Linear-time certifying algorithms for near-graphical sequences

Abstract

A sequence 〈 d 1 , d 2 , … , d n 〉 of non-negative integers is graphical if it is the degree sequence of some graph, that is, there exists a graph G on n vertices whose i th vertex has degree d i , for 1 ≤ i ≤ n . The notion of a graphical sequence has a natural reformulation and generalization in terms of factors of complete graphs. If H = ( V , E ) is a graph and g and f are integer-valued functions on the vertex set V , then a ( g , f ) -factor of H is a subgraph G = ( V , F ) of H whose degree at each vertex v ∈ V lies in the interval [ g ( v ) , f ( v ) ] . Thus, a ( 0 , 1 ) -factor is just a matching of H and a (1, 1)-factor is a perfect matching of H . If H is complete then a ( g , f ) -factor realizes a degree sequence that is consistent with the sequence of intervals 〈 [ g ( v 1 ) , f ( v 1 ) ] , [ g ( v 2 ) , f ( v 2 ) ] , … , [ g ( v n ) , f ( v n ) ] 〉 . Graphical sequences have been extensively studied and admit several elegant characterizations. We are interested in extending these characterizations to non-graphical sequences by introducing a natural measure of “near-graphical”. We do this in the context of minimally deficient ( g , f ) -factors of complete graphs.
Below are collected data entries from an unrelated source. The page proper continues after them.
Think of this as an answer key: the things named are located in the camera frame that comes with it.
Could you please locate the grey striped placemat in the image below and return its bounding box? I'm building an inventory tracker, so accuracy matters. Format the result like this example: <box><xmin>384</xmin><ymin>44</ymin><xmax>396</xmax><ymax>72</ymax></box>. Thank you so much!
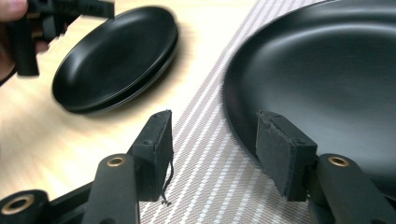
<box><xmin>138</xmin><ymin>0</ymin><xmax>331</xmax><ymax>224</ymax></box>

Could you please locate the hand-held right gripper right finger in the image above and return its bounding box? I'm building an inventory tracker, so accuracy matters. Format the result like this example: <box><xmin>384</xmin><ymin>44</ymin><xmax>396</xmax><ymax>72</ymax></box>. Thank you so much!
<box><xmin>255</xmin><ymin>110</ymin><xmax>396</xmax><ymax>224</ymax></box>

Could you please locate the black plate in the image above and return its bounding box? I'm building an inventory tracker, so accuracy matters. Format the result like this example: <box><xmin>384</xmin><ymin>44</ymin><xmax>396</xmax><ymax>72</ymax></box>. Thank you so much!
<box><xmin>222</xmin><ymin>0</ymin><xmax>396</xmax><ymax>200</ymax></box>
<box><xmin>62</xmin><ymin>31</ymin><xmax>180</xmax><ymax>115</ymax></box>

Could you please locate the stack of small black plates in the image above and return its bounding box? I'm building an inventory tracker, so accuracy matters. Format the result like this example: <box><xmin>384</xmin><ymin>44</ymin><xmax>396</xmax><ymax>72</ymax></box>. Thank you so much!
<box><xmin>51</xmin><ymin>5</ymin><xmax>179</xmax><ymax>110</ymax></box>

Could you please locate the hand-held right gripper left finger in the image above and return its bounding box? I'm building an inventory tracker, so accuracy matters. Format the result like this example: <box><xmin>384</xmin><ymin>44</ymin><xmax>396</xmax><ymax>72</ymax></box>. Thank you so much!
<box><xmin>81</xmin><ymin>109</ymin><xmax>175</xmax><ymax>224</ymax></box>

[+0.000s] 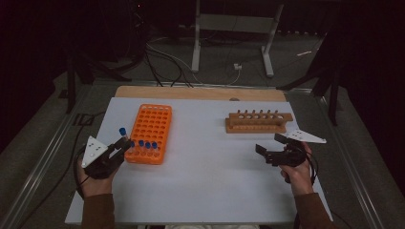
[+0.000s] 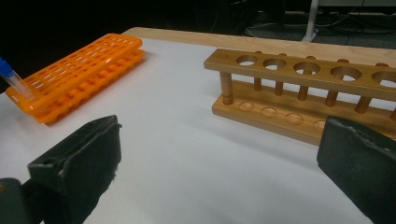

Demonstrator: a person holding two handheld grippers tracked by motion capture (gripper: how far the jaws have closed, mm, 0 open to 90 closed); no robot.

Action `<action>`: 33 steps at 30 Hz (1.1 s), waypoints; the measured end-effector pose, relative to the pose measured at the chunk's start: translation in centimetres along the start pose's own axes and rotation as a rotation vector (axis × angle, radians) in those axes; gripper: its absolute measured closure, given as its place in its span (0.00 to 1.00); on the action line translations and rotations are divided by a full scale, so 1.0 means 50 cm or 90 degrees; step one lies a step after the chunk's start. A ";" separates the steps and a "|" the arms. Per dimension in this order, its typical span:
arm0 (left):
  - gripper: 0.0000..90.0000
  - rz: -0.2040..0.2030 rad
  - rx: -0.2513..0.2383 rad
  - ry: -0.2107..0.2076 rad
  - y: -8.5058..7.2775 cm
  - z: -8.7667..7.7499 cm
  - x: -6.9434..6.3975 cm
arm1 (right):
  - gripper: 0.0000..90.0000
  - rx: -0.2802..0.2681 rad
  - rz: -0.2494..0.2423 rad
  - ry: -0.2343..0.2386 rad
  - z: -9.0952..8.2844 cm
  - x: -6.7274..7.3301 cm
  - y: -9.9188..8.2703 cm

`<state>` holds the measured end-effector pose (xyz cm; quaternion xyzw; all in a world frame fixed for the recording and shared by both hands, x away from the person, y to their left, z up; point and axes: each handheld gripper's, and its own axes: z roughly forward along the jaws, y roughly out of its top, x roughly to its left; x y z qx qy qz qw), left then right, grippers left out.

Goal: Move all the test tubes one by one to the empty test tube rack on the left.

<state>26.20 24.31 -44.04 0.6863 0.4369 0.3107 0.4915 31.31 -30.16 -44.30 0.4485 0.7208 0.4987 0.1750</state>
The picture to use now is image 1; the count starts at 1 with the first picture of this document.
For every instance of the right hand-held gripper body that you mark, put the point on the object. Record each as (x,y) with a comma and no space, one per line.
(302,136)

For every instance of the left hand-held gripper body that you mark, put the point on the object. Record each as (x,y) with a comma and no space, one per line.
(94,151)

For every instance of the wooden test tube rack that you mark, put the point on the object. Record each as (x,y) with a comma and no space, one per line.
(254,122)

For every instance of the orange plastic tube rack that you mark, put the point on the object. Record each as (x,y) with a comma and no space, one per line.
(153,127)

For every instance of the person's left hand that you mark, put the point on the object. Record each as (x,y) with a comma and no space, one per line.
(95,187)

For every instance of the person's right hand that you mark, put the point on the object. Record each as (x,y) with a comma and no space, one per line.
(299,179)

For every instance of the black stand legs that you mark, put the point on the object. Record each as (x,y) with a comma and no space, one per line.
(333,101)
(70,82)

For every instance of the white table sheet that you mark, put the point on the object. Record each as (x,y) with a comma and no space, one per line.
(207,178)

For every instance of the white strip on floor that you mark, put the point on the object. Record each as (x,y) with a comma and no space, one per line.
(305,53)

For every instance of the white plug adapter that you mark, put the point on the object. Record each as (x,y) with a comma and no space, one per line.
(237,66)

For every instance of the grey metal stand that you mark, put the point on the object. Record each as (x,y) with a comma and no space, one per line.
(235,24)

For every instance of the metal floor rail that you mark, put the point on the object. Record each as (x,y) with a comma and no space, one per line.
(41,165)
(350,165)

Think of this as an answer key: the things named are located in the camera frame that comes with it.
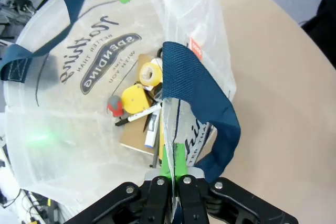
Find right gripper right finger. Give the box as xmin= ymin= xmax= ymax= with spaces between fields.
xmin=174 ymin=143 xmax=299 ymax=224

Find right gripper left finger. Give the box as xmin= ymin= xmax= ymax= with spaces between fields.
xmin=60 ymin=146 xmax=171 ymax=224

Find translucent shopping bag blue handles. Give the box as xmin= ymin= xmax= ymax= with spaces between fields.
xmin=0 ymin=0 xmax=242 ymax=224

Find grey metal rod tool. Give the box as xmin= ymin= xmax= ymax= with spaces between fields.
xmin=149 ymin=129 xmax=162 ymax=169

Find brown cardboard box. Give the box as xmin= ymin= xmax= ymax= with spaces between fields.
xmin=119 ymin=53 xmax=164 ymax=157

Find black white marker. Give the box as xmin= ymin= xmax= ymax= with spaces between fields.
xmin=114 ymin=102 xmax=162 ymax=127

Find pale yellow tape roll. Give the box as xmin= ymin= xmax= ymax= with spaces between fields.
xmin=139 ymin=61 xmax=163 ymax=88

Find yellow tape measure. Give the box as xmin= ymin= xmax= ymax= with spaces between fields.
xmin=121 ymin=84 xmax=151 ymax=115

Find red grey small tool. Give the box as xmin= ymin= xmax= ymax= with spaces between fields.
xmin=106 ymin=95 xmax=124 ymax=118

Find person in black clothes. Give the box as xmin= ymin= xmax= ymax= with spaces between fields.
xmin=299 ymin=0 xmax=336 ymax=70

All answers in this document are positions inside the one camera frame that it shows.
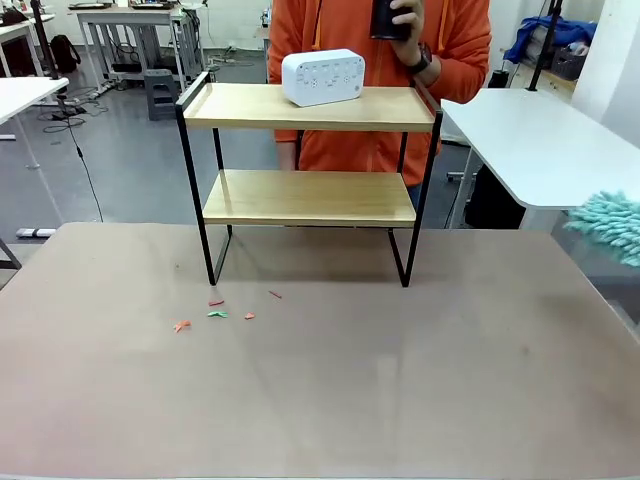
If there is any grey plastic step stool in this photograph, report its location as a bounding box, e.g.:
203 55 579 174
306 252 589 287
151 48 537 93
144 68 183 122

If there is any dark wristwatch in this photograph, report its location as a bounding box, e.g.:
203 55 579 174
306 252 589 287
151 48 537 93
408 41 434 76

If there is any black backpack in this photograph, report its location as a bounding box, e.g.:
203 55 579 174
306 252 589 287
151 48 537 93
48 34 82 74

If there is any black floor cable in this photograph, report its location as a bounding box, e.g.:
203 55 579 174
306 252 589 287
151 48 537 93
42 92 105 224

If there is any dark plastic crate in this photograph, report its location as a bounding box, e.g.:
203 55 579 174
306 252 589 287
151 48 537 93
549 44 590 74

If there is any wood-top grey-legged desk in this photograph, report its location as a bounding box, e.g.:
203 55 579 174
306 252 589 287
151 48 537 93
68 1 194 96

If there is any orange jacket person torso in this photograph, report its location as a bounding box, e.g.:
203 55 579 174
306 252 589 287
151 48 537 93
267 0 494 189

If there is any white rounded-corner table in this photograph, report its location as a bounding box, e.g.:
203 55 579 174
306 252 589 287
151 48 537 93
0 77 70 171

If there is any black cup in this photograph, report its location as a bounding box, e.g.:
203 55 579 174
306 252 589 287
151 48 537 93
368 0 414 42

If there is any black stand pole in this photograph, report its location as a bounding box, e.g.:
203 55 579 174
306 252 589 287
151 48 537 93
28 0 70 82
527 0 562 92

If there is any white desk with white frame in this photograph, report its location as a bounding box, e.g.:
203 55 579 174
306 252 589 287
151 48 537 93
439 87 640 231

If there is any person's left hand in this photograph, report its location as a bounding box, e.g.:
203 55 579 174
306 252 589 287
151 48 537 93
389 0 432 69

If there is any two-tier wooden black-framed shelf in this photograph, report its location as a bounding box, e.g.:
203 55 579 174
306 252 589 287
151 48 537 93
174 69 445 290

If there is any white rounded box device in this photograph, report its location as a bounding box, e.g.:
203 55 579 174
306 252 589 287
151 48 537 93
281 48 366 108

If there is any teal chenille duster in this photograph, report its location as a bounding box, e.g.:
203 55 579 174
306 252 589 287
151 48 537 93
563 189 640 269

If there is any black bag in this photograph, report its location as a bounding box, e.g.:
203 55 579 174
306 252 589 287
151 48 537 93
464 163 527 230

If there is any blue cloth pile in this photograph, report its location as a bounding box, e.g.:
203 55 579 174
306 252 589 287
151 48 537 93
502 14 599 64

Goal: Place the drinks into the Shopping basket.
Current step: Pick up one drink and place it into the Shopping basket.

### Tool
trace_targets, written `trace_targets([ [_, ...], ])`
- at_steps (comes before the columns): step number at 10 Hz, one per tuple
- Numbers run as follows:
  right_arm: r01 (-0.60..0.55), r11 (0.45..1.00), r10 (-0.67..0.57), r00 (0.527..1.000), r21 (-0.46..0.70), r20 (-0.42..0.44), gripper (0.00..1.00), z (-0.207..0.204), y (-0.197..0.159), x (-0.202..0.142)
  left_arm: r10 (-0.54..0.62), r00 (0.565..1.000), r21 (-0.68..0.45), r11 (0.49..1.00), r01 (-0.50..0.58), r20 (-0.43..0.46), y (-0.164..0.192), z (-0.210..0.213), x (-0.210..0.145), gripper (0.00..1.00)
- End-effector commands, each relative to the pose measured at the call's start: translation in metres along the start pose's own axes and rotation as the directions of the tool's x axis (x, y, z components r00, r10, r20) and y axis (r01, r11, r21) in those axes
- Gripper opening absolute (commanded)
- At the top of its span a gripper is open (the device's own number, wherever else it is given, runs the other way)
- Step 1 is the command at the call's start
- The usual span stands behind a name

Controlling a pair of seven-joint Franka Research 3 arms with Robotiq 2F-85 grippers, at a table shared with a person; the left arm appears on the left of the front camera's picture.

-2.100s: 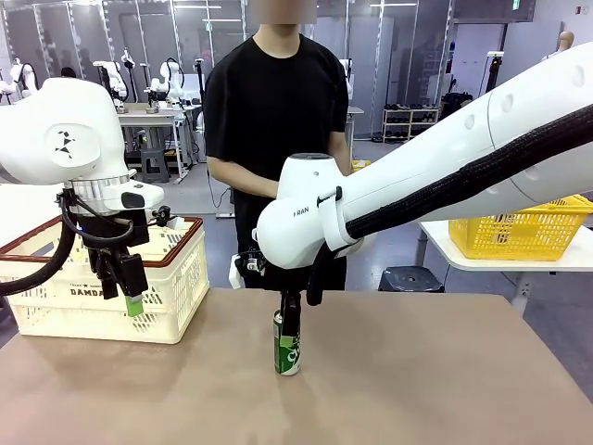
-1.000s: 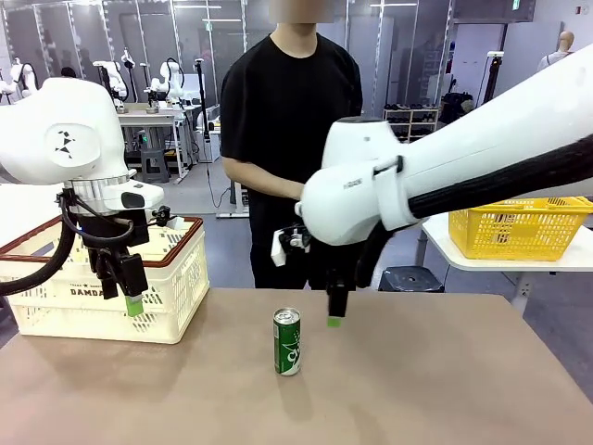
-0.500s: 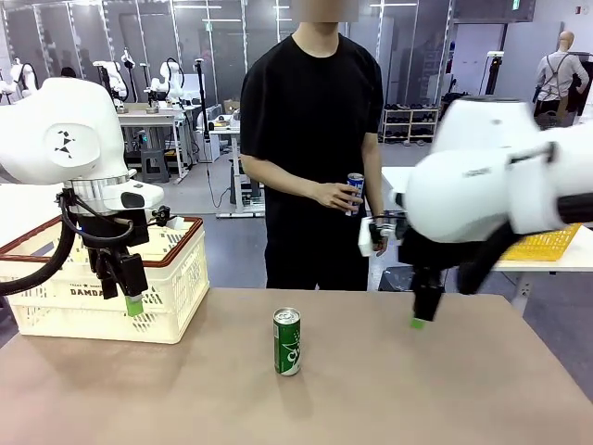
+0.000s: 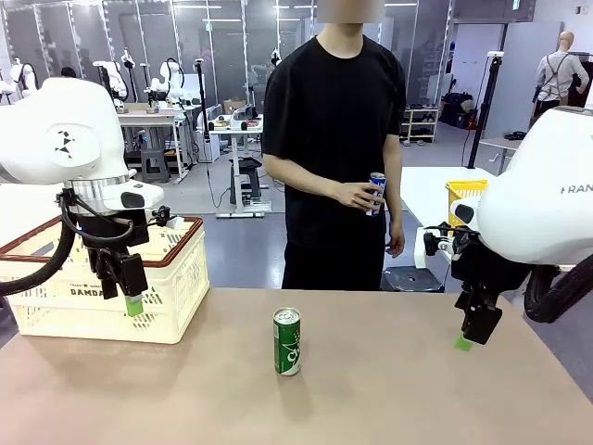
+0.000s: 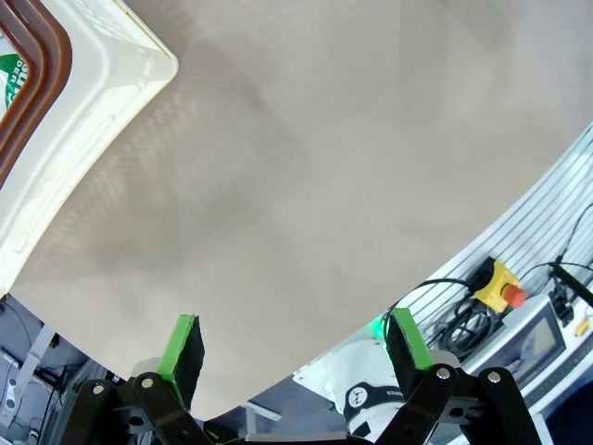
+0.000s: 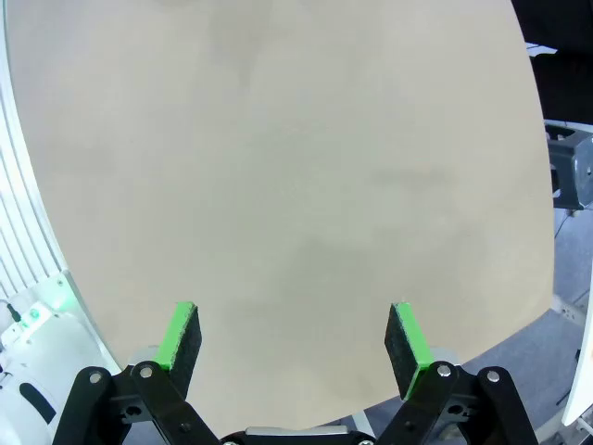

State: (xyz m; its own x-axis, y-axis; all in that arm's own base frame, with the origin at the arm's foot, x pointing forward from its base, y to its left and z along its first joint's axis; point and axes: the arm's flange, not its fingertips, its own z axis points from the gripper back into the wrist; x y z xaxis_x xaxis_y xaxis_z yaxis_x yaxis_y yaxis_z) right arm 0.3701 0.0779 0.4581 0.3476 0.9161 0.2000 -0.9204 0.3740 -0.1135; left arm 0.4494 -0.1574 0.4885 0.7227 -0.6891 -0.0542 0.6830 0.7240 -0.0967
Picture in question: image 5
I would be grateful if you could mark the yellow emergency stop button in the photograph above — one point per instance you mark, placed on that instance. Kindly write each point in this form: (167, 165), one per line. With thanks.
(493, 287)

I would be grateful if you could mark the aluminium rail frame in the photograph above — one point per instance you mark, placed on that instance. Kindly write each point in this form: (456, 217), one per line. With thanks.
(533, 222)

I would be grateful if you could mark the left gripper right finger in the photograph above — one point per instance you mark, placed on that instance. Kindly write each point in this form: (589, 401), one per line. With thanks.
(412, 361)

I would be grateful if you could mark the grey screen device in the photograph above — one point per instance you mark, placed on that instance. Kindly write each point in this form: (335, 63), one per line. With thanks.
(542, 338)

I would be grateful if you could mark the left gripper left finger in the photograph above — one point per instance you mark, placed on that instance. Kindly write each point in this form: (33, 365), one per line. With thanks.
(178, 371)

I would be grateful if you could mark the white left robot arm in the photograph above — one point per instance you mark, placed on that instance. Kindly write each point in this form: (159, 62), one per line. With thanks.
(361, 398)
Our main result is a simple linear-time greedy algorithm for constructing minimally deficient ( g , f ) -factors in complete graphs that generalizes the method of Hakimi and Havel (for constructing ( f , f ) -factors in complete graphs, when possible). It has the added advantage of producing a certificate of minimum deficiency (through a generalization of the Erdös–Gallai characterization of ( f , f ) -factors in complete graphs) at no additional cost.